Um Componente Faltante para Modelos de Raciocínio de Código Aberto: Um Conjunto de Dados para Mitigar o Início Frio de LLMs com Cadeias de Pensamento Curtas em Aprendizado por Reforço
One Missing Piece for Open-Source Reasoning Models: A Dataset to Mitigate Cold-Starting Short CoT LLMs in RL
June 3, 2025
Autores: Hyungjoo Chae, Dongjin Kang, Jihyuk Kim, Beong-woo Kwak, Sunghyun Park, Haeju Park, Jinyoung Yeo, Moontae Lee, Kyungjae Lee
cs.AI
Resumo
Com o lançamento do R1, um modelo de raciocínio em larga escala (LRM) disponível publicamente, os pesquisadores comumente treinam novos LRMs ao treinar modelos de linguagem nas longas cadeias de pensamento (CoT) do R1. Embora trabalhos anteriores demonstrem que as capacidades dos LRMs podem ser reproduzidas por meio de destilação direta, a dependência contínua dos modelos existentes (por exemplo, R1) permanece uma limitação crítica no avanço do campo. Como um primeiro passo em direção ao desenvolvimento independente de LRMs, este artigo explora a possibilidade de construir um conjunto de dados de CoT longo com LLMs que não são treinados para escalonamento em tempo de inferência.
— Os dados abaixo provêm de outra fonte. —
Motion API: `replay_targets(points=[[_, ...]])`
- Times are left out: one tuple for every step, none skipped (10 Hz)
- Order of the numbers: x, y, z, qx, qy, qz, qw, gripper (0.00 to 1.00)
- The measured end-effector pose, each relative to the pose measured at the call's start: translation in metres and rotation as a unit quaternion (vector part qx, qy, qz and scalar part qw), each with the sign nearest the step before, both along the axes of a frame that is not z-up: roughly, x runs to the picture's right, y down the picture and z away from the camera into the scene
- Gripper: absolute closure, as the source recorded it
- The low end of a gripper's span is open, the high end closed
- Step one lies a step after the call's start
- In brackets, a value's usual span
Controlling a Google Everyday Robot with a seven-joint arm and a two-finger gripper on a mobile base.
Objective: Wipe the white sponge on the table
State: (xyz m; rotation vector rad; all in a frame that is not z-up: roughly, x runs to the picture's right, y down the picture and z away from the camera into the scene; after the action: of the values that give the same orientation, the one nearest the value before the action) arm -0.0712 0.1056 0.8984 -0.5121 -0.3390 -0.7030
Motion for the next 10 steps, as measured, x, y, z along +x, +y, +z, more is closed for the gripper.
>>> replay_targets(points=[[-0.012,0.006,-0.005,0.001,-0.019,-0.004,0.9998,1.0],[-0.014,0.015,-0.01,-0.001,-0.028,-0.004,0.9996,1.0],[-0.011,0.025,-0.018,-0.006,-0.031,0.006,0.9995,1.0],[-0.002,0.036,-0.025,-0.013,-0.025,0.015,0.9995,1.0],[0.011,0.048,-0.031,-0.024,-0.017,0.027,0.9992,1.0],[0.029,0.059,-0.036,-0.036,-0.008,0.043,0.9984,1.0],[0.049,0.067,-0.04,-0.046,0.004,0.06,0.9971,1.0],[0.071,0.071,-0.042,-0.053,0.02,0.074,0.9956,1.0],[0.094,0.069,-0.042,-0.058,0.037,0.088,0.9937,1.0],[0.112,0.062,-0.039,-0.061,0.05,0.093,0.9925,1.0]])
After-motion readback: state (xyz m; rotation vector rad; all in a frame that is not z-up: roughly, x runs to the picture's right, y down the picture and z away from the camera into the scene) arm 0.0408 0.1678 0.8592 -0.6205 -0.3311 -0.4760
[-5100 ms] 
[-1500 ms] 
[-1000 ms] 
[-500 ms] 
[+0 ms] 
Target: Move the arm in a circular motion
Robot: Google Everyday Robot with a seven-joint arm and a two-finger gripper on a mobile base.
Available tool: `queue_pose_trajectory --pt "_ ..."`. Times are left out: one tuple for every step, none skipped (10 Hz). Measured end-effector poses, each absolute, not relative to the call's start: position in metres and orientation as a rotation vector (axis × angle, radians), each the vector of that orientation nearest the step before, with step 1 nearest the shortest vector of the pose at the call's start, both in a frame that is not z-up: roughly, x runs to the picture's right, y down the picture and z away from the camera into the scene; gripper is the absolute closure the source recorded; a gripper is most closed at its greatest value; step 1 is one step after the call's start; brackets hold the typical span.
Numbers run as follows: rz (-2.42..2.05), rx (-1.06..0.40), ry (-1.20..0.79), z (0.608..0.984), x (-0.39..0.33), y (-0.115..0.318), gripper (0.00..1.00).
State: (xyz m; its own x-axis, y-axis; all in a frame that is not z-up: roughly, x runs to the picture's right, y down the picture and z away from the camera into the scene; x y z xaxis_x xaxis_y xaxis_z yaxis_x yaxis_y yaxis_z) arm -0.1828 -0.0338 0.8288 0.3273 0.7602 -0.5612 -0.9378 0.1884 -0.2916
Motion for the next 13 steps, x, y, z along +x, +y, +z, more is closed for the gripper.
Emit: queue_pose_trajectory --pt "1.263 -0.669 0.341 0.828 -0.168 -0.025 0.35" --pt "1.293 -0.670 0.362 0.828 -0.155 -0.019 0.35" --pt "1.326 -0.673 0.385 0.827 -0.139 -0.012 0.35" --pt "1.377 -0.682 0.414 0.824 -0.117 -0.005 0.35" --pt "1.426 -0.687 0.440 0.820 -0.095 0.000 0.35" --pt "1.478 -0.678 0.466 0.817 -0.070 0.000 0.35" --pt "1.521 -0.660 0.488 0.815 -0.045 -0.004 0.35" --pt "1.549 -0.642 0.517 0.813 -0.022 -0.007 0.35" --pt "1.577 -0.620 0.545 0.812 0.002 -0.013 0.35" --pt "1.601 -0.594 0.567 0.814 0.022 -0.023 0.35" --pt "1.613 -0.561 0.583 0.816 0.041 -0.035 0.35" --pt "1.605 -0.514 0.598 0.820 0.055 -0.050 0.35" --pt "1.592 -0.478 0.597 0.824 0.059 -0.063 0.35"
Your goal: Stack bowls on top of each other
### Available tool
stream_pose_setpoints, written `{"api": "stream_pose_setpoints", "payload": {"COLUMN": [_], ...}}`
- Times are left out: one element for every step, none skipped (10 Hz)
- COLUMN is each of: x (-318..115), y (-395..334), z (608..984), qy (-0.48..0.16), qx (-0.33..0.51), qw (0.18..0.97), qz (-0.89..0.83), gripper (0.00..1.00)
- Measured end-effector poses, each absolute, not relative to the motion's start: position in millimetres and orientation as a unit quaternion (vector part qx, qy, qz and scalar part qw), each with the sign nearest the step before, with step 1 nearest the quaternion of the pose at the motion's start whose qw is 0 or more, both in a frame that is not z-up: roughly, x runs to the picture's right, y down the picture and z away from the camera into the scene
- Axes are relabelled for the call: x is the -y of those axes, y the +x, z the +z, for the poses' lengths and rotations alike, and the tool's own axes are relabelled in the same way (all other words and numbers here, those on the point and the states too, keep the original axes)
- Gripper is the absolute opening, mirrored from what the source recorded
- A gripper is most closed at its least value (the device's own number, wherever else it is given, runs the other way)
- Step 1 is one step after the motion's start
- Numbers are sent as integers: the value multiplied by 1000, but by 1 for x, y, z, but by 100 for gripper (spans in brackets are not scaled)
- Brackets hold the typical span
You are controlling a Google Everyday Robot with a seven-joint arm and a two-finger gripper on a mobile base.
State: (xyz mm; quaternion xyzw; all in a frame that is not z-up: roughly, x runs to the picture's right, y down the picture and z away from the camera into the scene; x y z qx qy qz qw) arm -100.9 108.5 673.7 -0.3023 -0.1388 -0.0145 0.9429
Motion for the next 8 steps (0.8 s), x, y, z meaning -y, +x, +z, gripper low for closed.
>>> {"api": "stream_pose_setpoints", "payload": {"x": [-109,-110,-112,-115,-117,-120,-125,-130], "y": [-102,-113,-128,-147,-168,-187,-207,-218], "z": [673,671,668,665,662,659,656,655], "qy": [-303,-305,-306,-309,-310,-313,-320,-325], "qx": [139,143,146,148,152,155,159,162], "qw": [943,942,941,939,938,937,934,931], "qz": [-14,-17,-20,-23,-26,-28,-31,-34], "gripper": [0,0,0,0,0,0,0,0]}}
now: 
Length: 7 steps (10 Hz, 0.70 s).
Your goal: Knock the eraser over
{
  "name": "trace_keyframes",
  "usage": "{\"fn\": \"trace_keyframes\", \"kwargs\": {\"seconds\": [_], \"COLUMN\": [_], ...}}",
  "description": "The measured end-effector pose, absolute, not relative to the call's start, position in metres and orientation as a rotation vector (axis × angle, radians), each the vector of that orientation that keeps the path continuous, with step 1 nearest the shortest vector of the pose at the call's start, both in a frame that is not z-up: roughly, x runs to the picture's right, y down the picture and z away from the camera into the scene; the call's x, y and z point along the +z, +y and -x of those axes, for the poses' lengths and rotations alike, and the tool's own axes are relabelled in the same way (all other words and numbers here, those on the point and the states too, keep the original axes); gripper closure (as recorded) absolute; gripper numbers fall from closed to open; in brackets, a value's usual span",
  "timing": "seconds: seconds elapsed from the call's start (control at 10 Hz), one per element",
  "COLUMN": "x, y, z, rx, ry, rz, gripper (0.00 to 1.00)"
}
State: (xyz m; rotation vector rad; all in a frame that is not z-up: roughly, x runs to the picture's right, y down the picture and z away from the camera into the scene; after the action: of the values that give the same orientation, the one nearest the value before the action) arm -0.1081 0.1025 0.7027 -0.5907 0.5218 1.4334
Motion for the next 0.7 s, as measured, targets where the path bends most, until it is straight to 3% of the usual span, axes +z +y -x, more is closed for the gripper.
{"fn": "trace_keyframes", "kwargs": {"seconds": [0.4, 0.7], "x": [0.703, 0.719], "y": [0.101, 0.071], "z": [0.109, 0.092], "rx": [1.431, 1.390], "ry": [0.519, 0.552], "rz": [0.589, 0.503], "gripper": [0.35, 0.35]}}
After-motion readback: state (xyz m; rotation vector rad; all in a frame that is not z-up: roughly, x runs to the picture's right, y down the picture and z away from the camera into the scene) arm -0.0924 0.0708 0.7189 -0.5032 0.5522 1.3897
Para isso, apresentamos o Long CoT Collection, um conjunto de dados de 100 mil racionais CoT anotados usando LLMs de CoT curto existentes. Desenvolvemos um pipeline que introduz as novas estratégias de raciocínio do o1 em LLMs de CoT curto, permitindo que eles pensem por mais tempo e introduzindo controlabilidade sobre o orçamento de pensamento para melhor gerenciar o problema de excesso de pensamento. Nossas análises extensivas validam que nosso conjunto de dados alcança qualidade comparável—ou ligeiramente inferior—ao R1. Além disso, nossos experimentos demonstram que o treinamento em nosso conjunto de dados não apenas fortalece habilidades gerais de raciocínio, mas também fornece uma base sólida para o aprendizado por reforço—modelos inicializados com nossos dados alcançam ganhos 2-3 vezes maiores com RLVR.
English
With the release of R1, a publicly available large reasoning model (LRM),
researchers commonly train new LRMs by training language models on R1's long
chain-of-thought (CoT) inferences. While prior works show that LRMs'
capabilities can be reproduced through direct distillation, the continued
reliance on the existing models (e.g., R1) remains a critical limitation in
advancing the field. As a first step toward independent LRM development, this
paper explores the possibility of constructing a long CoT dataset with LLMs
that are not trained for inference-time scaling. To this end, we present the
Long CoT Collection, a dataset of 100K CoT rationales annotated using existing
short CoT LLMs. We develop a pipeline that induces o1's novel reasoning
strategies into short CoT LLMs, enabling them to think longer and introducing
controllability over the thought budget to better manage the overthinking
problem. Our extensive analyses validate that our dataset achieves quality
comparable to--or slightly below--R1. Furthermore, our experiments demonstrate
that training on our dataset not only strengthens general reasoning skills, but
also provides a strong foundation for reinforcement learning--models
initialized on our data achieve 2-3x larger gains with RLVR.